Each line of the data must be written out again verbatim; no image belongs in the copy.

▶ [DATASET EXTRACT]
=== Begin Enclosure ===

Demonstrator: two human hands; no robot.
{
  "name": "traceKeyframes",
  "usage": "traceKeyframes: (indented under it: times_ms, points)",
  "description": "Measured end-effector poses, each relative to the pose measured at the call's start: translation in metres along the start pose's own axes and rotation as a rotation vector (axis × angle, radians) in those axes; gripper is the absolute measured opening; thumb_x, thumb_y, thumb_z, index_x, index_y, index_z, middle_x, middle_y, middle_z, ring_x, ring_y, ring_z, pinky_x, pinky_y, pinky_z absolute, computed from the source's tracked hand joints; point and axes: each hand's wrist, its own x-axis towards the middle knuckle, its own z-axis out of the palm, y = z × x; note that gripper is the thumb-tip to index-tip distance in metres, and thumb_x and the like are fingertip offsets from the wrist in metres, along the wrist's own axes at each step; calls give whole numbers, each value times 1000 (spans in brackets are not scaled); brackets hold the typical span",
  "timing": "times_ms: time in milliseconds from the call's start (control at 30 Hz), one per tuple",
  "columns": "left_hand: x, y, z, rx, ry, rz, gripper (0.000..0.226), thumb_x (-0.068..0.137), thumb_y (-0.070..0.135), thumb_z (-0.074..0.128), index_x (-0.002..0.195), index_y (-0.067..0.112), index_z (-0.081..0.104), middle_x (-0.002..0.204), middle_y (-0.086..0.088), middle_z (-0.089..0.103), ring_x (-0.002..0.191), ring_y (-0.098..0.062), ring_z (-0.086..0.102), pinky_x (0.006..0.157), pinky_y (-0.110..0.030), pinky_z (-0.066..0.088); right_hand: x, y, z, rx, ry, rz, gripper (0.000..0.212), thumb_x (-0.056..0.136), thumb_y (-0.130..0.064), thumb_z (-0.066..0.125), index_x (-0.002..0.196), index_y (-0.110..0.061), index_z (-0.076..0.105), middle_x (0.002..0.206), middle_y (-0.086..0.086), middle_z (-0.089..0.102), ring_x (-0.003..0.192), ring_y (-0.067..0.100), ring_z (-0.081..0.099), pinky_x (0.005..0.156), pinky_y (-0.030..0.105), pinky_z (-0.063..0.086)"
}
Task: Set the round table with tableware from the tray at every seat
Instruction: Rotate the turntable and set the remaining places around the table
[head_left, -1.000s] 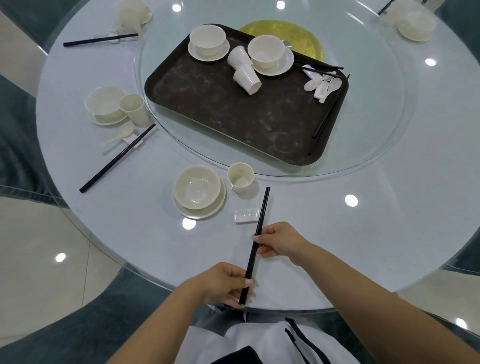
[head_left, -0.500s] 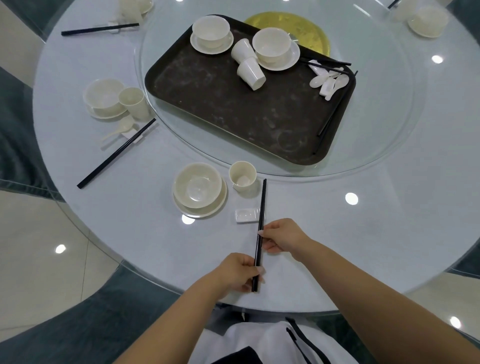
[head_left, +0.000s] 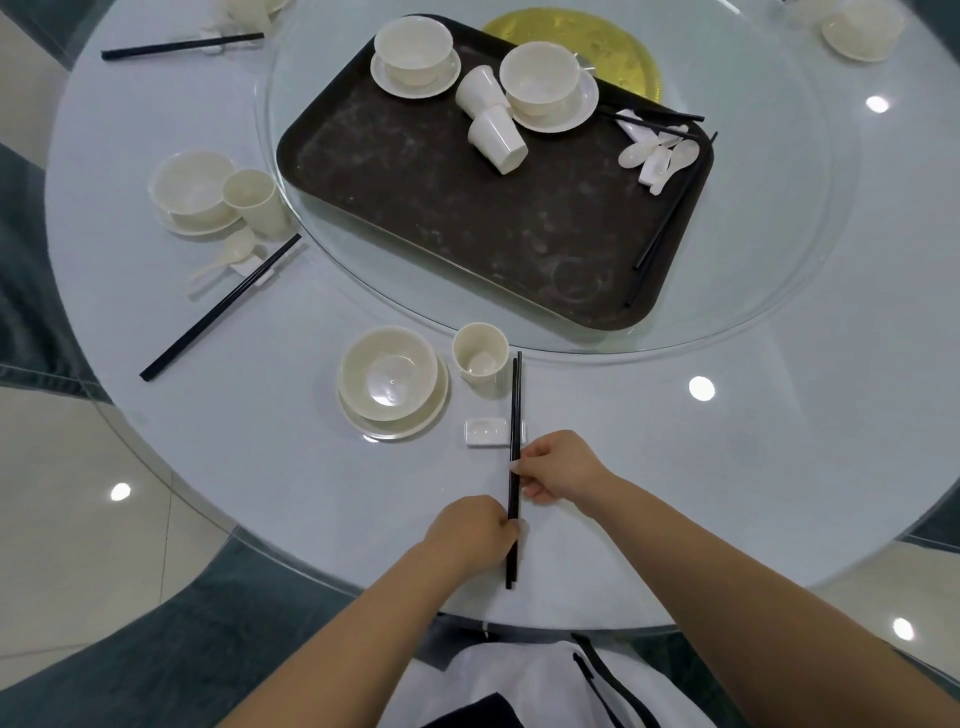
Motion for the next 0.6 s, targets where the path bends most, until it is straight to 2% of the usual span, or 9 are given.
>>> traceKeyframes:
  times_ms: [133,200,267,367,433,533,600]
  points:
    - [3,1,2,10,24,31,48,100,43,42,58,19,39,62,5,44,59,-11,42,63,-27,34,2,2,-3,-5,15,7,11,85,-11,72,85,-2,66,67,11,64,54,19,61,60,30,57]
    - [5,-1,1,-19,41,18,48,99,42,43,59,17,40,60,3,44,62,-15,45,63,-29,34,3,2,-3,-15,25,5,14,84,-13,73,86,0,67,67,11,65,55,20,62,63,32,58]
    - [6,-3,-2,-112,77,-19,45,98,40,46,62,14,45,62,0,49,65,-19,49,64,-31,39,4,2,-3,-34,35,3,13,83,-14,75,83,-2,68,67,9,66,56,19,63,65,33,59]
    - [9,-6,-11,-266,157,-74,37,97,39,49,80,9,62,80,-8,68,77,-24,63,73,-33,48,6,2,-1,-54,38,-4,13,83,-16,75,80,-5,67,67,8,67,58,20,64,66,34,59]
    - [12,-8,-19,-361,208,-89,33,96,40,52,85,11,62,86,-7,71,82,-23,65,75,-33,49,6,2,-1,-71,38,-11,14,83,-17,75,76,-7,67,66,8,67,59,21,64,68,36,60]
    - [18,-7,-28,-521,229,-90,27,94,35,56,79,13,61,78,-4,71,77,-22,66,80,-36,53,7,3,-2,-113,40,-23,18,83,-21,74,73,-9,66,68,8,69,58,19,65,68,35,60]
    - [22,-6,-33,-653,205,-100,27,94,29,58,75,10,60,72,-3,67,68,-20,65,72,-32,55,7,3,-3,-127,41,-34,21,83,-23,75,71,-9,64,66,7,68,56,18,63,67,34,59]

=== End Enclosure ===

▶ [TASK ANSWER]
Demonstrator: two human hands; no robot.
{
  "name": "traceKeyframes",
  "usage": "traceKeyframes: (indented under it: times_ms, points)",
  "description": "Measured end-effector poses, each relative to the pose measured at the call's start: translation in metres along the start pose's own axes and rotation as a rotation vector (axis × angle, radians) in those axes; gripper is the absolute measured opening; thumb_x, thumb_y, thumb_z, index_x, index_y, index_z, middle_x, middle_y, middle_z, ring_x, ring_y, ring_z, pinky_x, pinky_y, pinky_z absolute, computed from the source's tracked hand joints; point and axes: each hand's wrist, its own x-axis towards the middle knuckle, its own z-axis out of the palm, y = z × x; note that gripper is the thumb-tip to index-tip distance in metres, and thumb_x and the like are fingertip offsets from the wrist in metres, along the wrist's own axes at each step; calls give whole numbers, each value times 1000 (spans in brackets are not scaled); brackets hold the typical span",
  "timing": "times_ms: time in milliseconds from the call's start (control at 30 Hz), one per tuple",
  "columns": "left_hand: x, y, z, rx, ry, rz, gripper (0.000..0.226), thumb_x (-0.068..0.137), thumb_y (-0.070..0.135), thumb_z (-0.074..0.128), index_x (-0.002..0.195), index_y (-0.067..0.112), index_z (-0.081..0.104), middle_x (-0.002..0.204), middle_y (-0.086..0.088), middle_z (-0.089..0.103), ring_x (-0.002..0.191), ring_y (-0.098..0.062), ring_z (-0.086..0.102), pinky_x (0.006..0.157), pinky_y (-0.110..0.030), pinky_z (-0.066..0.088); right_hand: x, y, z, rx, ry, rz, gripper (0.000..0.212), thumb_x (-0.056..0.136), thumb_y (-0.130..0.064), thumb_z (-0.066..0.125), index_x (-0.002..0.196), index_y (-0.110..0.061), index_z (-0.076..0.105), middle_x (0.002..0.206), middle_y (-0.086..0.086), middle_z (-0.089..0.102), ring_x (-0.003..0.192), ring_y (-0.067..0.100), ring_z (-0.081..0.099), pinky_x (0.005..0.156), pinky_y (-0.030..0.105), pinky_z (-0.063..0.086)"
}
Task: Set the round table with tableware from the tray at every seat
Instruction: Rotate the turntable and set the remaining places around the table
[head_left, -1.000s] 
[head_left, -0.500s] 
[head_left, +0.000s] 
Motion for the next 0.6 s, targets where the path bends most, until it is straight to 2% of the usual span, or 9 are given.
>>> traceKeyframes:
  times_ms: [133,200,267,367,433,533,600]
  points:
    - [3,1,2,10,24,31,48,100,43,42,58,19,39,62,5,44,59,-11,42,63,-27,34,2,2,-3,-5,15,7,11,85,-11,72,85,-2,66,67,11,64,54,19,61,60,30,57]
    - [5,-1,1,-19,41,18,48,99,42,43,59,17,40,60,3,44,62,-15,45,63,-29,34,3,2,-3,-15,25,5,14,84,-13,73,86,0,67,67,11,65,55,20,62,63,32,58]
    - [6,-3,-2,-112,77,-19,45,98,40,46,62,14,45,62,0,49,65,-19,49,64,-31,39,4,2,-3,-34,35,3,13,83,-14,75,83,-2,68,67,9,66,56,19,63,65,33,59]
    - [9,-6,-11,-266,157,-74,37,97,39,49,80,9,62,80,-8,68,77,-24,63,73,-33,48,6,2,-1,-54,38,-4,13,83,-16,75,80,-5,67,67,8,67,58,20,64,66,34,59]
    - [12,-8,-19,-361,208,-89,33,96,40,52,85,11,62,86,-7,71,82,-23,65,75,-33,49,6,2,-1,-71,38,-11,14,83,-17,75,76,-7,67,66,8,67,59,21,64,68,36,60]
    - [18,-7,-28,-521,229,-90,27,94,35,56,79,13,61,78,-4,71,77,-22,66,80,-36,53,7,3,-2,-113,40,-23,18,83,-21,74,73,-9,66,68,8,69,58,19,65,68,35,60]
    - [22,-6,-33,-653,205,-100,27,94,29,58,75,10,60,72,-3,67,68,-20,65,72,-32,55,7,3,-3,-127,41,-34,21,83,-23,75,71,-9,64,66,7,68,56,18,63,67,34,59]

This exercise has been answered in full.